▶ _Try it_: Copy nothing but the lines below running from the line containing "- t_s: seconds" through the line containing "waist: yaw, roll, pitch", both end lines included.
═══ Records to process
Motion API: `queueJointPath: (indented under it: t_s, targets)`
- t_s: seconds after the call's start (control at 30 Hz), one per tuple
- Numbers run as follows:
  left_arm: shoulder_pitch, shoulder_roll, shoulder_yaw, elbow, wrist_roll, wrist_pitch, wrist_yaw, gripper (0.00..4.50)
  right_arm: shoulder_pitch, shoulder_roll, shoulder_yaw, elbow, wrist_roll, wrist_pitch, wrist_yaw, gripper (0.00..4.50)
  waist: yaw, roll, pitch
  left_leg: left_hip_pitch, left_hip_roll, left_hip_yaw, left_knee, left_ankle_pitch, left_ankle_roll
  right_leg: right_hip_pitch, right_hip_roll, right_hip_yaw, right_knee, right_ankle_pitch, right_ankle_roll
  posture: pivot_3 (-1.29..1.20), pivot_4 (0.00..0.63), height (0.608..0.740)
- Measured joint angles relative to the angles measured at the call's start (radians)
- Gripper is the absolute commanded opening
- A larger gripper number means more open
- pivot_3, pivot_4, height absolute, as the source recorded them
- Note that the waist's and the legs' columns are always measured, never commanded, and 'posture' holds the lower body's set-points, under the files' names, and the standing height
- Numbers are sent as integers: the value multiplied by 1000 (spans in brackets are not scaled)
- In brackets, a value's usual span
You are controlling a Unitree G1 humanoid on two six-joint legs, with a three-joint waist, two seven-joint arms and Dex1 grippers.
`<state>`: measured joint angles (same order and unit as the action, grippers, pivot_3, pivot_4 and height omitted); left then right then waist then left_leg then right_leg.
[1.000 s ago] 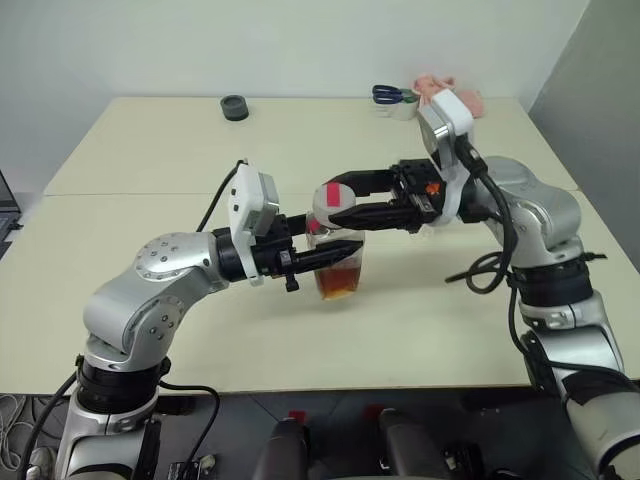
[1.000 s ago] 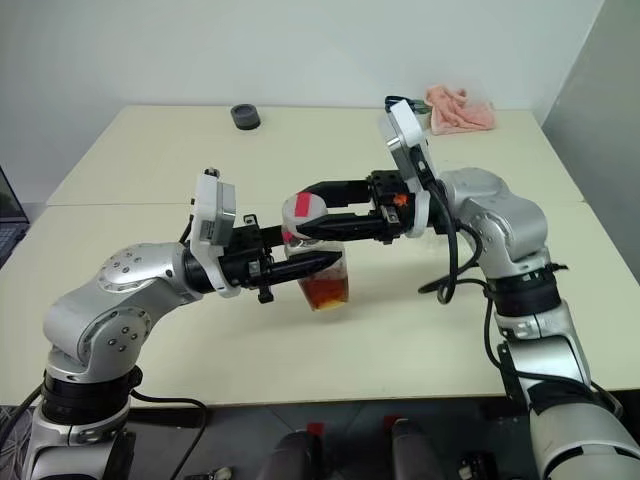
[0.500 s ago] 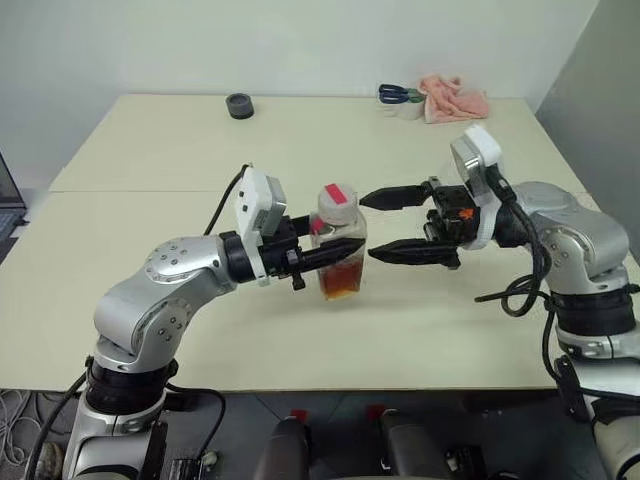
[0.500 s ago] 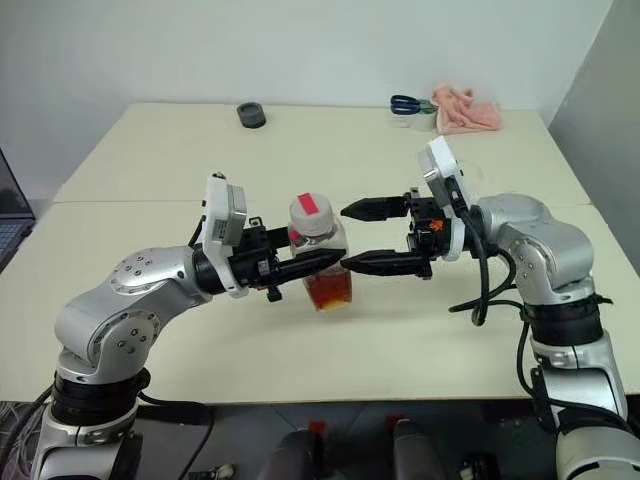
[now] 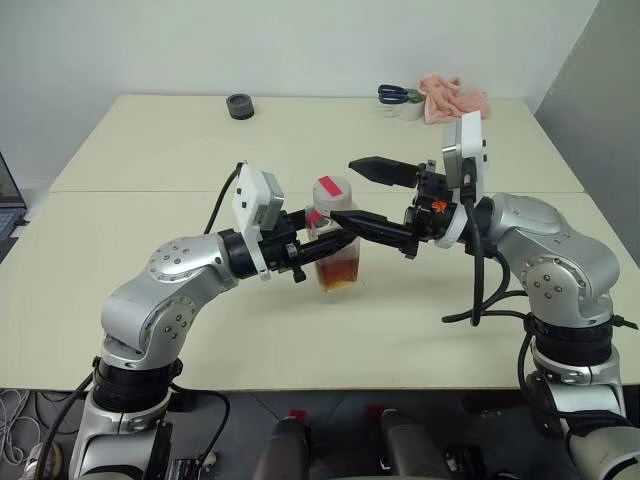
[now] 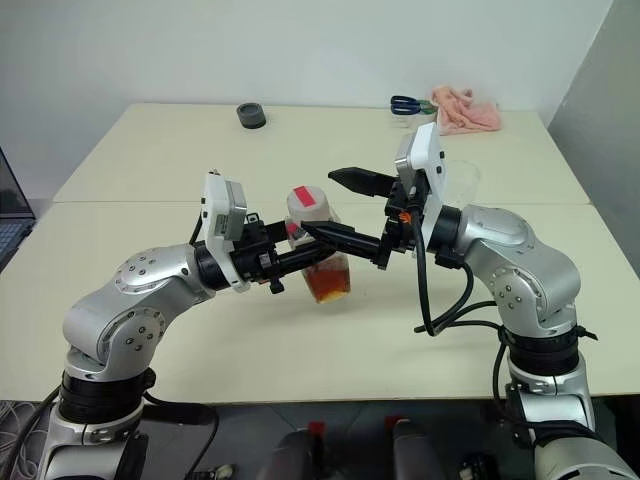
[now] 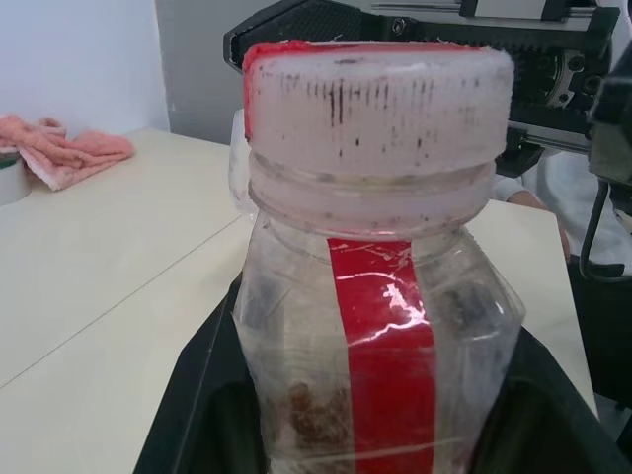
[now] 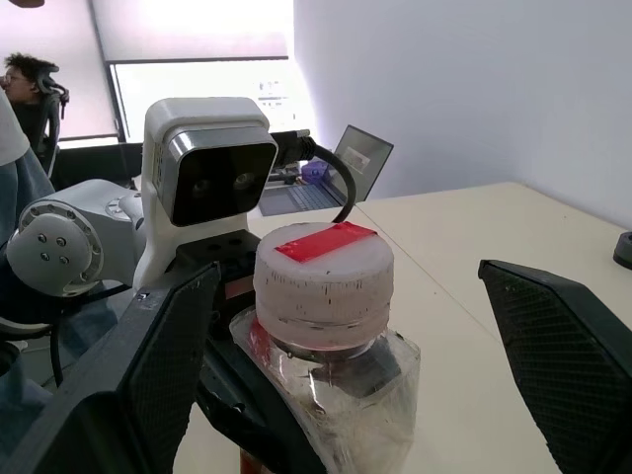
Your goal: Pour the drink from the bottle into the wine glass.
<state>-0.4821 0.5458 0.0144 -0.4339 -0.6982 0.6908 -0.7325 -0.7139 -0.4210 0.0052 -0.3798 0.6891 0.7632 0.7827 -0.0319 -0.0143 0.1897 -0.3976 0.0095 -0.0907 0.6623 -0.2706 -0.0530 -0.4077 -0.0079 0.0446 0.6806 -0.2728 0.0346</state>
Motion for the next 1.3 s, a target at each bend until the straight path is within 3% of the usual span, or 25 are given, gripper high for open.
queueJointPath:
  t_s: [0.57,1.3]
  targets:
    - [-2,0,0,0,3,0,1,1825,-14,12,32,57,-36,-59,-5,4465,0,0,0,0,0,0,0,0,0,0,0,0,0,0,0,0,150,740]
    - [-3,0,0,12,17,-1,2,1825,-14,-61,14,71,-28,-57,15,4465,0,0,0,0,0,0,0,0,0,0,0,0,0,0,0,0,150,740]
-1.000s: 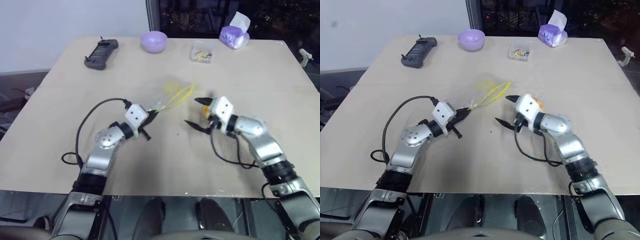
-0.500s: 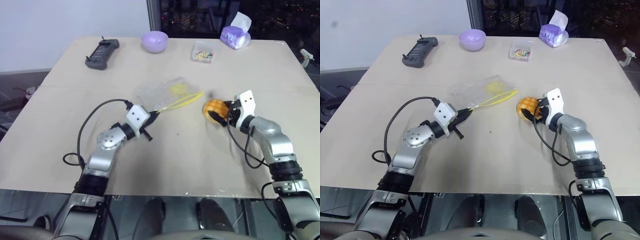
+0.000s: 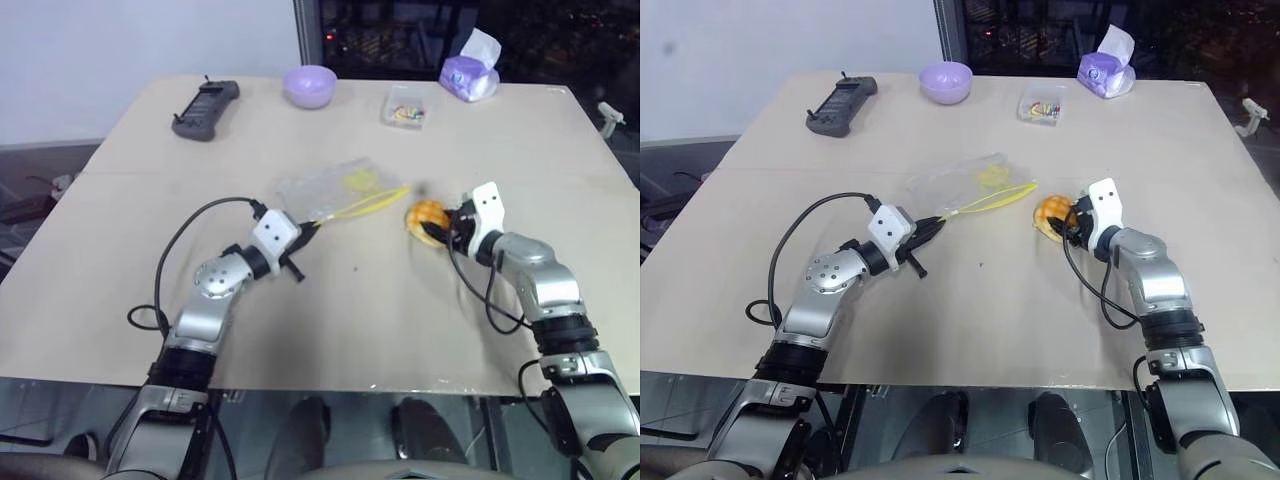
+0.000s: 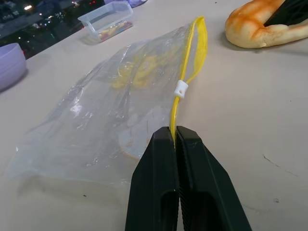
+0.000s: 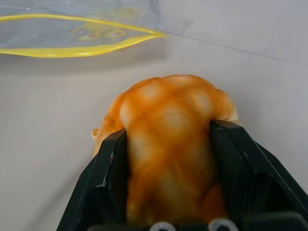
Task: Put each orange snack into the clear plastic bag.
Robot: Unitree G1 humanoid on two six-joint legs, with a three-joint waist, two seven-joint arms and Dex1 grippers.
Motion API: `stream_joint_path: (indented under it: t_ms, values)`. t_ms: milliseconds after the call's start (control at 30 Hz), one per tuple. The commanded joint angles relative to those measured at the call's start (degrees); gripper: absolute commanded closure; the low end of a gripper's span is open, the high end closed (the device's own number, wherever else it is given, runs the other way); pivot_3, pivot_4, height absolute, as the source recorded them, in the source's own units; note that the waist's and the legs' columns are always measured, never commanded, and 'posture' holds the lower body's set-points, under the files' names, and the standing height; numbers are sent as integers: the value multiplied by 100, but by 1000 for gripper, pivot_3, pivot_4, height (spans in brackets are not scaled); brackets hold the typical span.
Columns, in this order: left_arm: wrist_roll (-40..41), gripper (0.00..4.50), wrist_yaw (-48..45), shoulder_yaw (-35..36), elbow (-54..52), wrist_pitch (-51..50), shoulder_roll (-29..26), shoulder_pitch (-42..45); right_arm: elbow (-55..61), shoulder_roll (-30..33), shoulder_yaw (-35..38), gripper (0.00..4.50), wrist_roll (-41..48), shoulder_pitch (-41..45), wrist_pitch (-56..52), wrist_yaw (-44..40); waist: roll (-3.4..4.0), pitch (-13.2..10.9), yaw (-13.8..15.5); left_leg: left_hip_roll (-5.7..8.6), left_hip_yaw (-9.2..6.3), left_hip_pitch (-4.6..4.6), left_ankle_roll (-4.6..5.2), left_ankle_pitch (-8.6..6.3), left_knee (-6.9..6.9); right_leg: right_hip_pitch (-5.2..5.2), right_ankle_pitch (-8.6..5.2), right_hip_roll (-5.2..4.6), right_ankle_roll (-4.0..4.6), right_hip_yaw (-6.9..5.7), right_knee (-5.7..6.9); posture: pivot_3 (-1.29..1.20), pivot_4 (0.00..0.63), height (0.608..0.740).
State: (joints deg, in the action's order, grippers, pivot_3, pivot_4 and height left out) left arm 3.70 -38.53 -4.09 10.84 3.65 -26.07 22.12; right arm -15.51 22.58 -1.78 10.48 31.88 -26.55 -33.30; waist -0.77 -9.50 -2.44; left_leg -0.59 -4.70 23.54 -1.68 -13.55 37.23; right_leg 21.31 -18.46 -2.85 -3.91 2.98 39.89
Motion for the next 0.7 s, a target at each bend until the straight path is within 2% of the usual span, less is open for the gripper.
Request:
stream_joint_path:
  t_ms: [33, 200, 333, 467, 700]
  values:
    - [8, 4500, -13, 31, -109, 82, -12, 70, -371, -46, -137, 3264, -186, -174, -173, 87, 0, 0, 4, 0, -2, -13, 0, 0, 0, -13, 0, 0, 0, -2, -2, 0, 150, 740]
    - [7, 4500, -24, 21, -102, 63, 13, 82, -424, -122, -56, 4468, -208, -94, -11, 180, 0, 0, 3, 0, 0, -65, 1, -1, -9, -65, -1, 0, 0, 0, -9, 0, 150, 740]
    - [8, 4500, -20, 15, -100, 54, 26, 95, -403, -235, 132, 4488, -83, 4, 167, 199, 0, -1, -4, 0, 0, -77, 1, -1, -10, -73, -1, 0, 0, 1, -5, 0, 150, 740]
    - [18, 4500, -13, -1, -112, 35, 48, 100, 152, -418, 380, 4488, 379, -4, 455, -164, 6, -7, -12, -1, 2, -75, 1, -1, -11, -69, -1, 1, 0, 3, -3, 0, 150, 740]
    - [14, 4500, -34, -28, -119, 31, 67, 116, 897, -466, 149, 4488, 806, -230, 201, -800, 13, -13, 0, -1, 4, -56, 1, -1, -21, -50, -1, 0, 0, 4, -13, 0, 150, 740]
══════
▶ _Written answer_:
- t_s: seconds after the call's start (control at 30 Hz), one per tuple
- Numbers run as follows:
  left_arm: shoulder_pitch, shoulder_roll, shoulder_yaw, elbow, wrist_roll, wrist_pitch, wrist_yaw, gripper (0.00..4.50)
  right_arm: shoulder_pitch, shoulder_roll, shoulder_yaw, elbow, wrist_roll, wrist_pitch, wrist_yaw, gripper (0.00..4.50)
  waist: yaw, roll, pitch

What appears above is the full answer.